Posted 05 February 2011 - 12:30 PM

at this -> http://image.diku.dk...ikkelsen.08.pdf

It's a big file, 50 megs, but at least the server is good.

A clear order independent way to define which triangles are to share tangents (averaged) is given at the end of page 47

Order independence is important because otherwise you risk different tools pipelines creating different tangent spaces

for what is essentially the same mesh but with triangles or vertices in a different order. It's also important for getting perfectly

mirrored tangent spaces for mirrored meshes,

Adjacent triangles must share tangent space if and only if the 4 criteria are met.

The first 3 are trivial.

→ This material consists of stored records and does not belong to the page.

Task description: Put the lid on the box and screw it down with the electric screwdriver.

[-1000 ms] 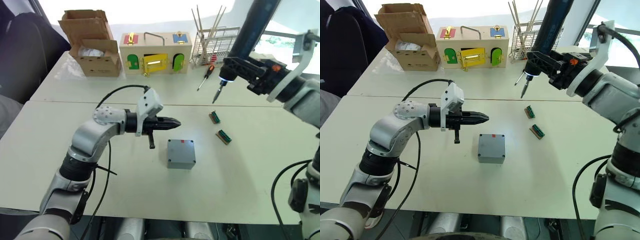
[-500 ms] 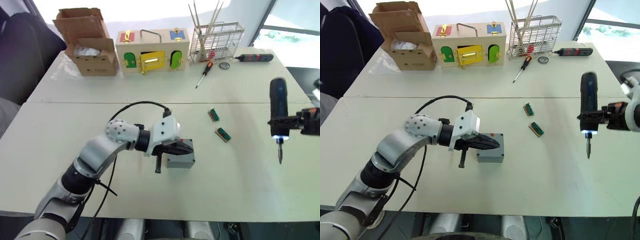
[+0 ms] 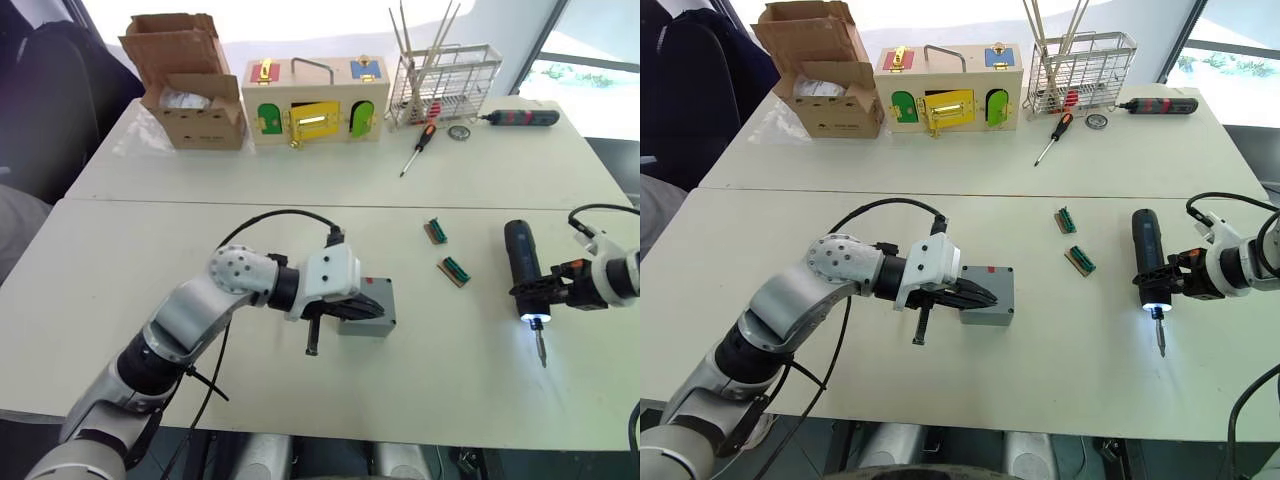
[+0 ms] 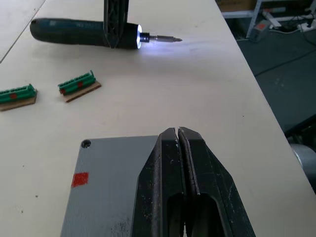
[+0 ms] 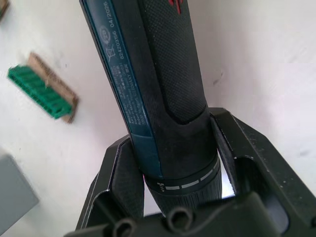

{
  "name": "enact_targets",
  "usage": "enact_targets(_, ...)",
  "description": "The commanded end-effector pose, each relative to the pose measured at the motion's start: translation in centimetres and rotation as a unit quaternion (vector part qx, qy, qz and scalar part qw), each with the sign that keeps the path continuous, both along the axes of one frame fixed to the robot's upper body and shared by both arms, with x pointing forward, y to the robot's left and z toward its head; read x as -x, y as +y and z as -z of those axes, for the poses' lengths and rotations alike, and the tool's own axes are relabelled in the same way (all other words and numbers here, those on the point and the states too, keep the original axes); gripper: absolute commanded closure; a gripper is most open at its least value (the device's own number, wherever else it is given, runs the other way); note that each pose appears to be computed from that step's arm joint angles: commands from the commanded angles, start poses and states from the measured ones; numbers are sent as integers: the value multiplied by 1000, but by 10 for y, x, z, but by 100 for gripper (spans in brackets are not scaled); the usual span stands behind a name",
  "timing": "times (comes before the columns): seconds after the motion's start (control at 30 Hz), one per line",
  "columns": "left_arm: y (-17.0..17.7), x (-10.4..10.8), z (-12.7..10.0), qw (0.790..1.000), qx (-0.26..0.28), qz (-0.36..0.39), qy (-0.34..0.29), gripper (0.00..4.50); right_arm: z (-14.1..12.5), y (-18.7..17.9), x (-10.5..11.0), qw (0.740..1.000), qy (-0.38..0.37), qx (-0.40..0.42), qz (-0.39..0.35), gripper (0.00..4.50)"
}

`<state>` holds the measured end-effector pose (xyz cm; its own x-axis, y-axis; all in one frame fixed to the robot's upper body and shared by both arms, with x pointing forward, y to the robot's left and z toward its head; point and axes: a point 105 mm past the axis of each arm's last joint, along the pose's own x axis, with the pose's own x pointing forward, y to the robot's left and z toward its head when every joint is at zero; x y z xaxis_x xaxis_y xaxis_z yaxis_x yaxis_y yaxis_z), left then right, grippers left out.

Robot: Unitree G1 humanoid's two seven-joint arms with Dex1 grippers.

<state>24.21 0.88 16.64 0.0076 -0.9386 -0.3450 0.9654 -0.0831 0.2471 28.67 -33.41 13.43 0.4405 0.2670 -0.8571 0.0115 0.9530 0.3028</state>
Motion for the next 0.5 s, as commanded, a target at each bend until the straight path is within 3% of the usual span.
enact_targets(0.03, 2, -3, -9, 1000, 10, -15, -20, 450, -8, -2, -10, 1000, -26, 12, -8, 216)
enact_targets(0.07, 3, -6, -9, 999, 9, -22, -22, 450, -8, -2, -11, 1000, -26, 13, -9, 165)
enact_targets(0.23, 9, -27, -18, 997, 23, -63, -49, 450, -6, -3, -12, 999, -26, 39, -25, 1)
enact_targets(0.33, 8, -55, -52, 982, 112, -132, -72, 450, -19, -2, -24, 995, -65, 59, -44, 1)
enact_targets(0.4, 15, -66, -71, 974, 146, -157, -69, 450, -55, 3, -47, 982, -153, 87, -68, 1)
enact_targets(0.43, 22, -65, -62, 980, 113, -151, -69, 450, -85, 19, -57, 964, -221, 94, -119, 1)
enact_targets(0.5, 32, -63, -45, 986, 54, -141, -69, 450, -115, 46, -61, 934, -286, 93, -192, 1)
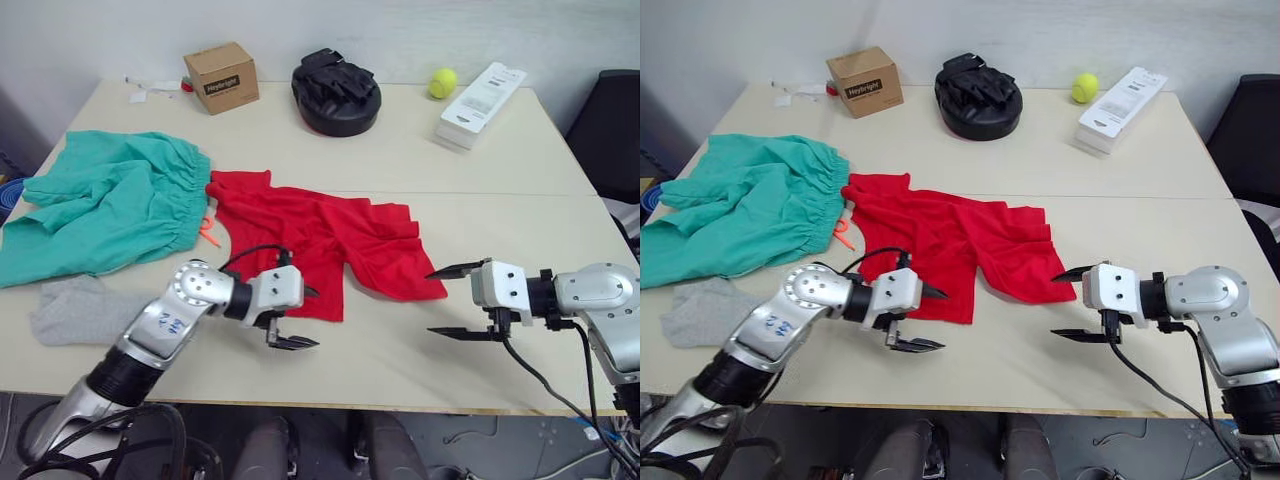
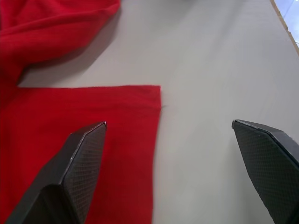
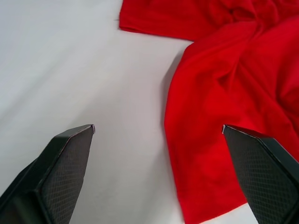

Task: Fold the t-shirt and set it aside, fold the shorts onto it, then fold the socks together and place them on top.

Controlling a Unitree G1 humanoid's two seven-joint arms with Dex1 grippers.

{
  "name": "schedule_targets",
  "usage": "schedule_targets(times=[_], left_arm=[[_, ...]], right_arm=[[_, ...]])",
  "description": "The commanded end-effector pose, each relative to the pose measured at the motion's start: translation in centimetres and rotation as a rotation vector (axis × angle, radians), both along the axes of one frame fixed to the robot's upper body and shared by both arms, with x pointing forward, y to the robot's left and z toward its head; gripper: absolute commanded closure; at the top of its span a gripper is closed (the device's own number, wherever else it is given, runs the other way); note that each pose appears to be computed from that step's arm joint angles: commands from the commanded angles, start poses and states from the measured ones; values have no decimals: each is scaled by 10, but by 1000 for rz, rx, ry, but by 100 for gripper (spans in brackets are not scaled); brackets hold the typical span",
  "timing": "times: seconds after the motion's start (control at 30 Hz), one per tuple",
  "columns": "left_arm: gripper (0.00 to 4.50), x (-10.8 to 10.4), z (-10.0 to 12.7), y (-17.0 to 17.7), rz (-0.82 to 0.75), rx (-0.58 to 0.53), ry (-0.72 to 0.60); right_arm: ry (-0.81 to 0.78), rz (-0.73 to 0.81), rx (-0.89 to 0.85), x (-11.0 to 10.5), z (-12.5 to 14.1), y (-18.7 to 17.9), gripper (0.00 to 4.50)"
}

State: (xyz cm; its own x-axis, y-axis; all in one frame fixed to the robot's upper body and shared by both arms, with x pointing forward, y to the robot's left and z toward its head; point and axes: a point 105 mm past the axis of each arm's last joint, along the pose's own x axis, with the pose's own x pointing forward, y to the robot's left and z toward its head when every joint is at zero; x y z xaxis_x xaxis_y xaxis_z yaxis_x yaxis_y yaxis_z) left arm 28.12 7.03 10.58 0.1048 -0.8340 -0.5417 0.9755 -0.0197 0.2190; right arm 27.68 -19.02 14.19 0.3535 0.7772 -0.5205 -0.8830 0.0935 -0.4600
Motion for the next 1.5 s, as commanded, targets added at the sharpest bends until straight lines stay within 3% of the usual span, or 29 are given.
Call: schedule_targets(times=[0.03,0.13,0.37,0.6,0.83,1.1,1.2,1.5], left_arm=[[0,4,-2,-10,-10,25,-28],[61,13,-11,-15,20,59,-50],[279,20,-19,-15,42,84,-48],[279,15,-24,-11,28,114,-24],[447,13,-27,-5,14,137,-6],[447,-1,-17,12,-48,151,13],[450,-10,-12,21,-80,160,36],[450,-10,-11,28,-35,152,35]], right_arm=[[-54,-10,-20,3,2,-2,5],[-58,-33,-27,6,-1,-7,0],[-51,-48,-49,9,-12,-11,0],[-49,-56,-76,15,-20,-13,0],[-54,-50,-79,20,-22,-11,0],[-58,-47,-97,30,-28,-10,0],[-60,-58,-111,36,-32,-12,53],[-53,-73,-181,46,-45,-17,346]])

The triangles must share

position, normal and texture coordinate at both end-points of the shared edge.

The fourth rule means that the winding (CW/CCW) of the texture coordinates must be the same on both triangles.

The fourth rule is important in the general case but it also allows us to handle mirroring correctly (a split will be created).

The thesis also shows how most commercial products out there have many problems.

Check pages: 44, 45, 52-56

Using the strategy of the thesis gives a perfect result as shown on page 68 (see the tspaces on 67).

Page 7 gives an explanation of the relation between bump mapping and normal mapping.

Hope someone finds this useful.

Cheers,

Morten